A medida suspende a fabricação, a comercialização e o consumo do produto. A ação foi motivada por falhas graves de segurança identificadas.
A restrição atinge apenas o lote 183/3B do leite condensado semidesnatado. O produto é fabricado pela empresa Indústria, Comércio, Importação e Exportação de Alimentos Multlac Ltda.
A Anvisa retificou uma informação anterior. Inicialmente, foi divulgado que a fabricante era a Apti Alimentos Ltda. A agência sanitária esclareceu que essa empresa não tem relação com a fabricação do leite condensado La Vaquita.

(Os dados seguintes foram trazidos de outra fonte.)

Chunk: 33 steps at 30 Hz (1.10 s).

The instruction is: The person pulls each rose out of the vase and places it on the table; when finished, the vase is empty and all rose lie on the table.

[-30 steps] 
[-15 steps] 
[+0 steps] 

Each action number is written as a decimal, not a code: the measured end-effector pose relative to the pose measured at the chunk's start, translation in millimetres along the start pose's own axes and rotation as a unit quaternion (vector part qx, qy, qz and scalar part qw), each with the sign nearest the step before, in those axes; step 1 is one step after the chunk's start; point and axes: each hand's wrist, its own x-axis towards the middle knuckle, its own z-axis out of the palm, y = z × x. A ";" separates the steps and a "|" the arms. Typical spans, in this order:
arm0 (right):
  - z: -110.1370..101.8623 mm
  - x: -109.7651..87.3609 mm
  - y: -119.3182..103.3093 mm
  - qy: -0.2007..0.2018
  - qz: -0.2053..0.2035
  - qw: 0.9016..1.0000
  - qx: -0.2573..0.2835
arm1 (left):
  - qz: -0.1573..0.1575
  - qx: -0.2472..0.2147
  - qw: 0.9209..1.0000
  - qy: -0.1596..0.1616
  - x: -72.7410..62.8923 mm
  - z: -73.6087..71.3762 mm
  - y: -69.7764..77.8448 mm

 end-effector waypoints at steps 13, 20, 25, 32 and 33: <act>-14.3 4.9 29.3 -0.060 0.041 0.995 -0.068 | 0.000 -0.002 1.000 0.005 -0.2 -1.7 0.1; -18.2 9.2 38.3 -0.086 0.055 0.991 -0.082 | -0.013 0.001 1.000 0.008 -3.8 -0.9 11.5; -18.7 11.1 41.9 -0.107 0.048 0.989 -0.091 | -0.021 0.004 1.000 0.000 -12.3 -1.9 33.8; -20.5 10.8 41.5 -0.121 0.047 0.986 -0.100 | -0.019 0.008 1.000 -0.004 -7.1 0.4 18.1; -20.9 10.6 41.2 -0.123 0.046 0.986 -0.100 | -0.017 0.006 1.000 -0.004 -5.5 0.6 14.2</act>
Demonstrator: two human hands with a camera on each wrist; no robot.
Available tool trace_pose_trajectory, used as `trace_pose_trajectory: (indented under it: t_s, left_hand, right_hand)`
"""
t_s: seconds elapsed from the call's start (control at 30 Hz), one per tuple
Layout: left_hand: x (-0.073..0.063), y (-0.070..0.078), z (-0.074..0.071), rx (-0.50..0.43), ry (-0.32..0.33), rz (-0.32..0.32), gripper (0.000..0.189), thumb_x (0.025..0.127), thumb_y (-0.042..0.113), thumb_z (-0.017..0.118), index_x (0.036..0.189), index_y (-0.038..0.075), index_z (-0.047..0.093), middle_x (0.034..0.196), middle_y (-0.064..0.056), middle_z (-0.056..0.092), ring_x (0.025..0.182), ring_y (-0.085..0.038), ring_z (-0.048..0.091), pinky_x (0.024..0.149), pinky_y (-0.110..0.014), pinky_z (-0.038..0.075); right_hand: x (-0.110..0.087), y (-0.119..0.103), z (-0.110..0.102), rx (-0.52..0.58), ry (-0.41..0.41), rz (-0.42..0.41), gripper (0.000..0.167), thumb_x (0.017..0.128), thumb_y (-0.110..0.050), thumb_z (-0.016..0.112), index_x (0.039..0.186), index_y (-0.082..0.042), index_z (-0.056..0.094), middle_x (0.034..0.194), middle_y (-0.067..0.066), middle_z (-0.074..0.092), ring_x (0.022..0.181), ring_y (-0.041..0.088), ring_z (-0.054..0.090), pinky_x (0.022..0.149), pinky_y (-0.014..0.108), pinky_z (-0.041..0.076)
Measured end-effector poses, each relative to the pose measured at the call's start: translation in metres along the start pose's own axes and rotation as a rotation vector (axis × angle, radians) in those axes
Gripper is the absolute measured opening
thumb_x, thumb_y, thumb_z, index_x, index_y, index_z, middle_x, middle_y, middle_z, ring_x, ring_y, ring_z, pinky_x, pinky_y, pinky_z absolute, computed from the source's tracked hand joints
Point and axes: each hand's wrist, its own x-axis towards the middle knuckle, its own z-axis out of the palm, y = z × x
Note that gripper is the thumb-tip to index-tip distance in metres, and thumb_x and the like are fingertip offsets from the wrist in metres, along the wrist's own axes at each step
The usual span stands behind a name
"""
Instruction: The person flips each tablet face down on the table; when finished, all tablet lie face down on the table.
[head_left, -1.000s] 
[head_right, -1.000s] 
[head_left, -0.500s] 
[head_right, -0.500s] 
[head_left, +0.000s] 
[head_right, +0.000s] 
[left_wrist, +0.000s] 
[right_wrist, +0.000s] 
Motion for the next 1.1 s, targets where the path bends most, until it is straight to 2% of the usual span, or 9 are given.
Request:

O laudo que reprovou o lote foi emitido pelo Laboratório Central de Saúde Pública Noel Nutels (Lacen-RJ). O teste microbiológico detectou a presença de Estafilococos Coagulase Positiva (ECP).
A contaminação estava acima dos limites permitidos pela legislação vigente. A ingestão de produtos com essa condição pode causar problemas de saúde.
Entre os possíveis sintomas estão vômitos, dores abdominais e desidratação. A fiscalização tem o objetivo de impedir que o lote específico seja consumido.
A base legal para o recolhimento é a Resolução-RE nº 405. Ela estabeleceu uma interdição cautelar no dia 2 de fevereiro. A nova publicação formaliza o recolhimento e proíbe a propaganda do produto.
A retificação da norma assegura que o processo de devolução do estoque seja direcionado à empresa correta, a Multlac. O objetivo é evitar prejuízos a empresas não envolvidas no problema.
A orientação para os consumidores é verificar a embalagem do produto. É necessário procurar pela identificação do lote na lateral ou no fundo da lata.
Se o lote for o 183/3B, o consumo deve ser interrompido. O consumidor deve entrar em contato com o serviço de atendimento da fabricante para pedir substituição ou reembolso.
Guardar a nota fiscal da compra pode facilitar o processo de devolução. Pontos de venda que ainda estiverem comercializando o lote proibido devem ser denunciados às autoridades de vigilância sanitária local.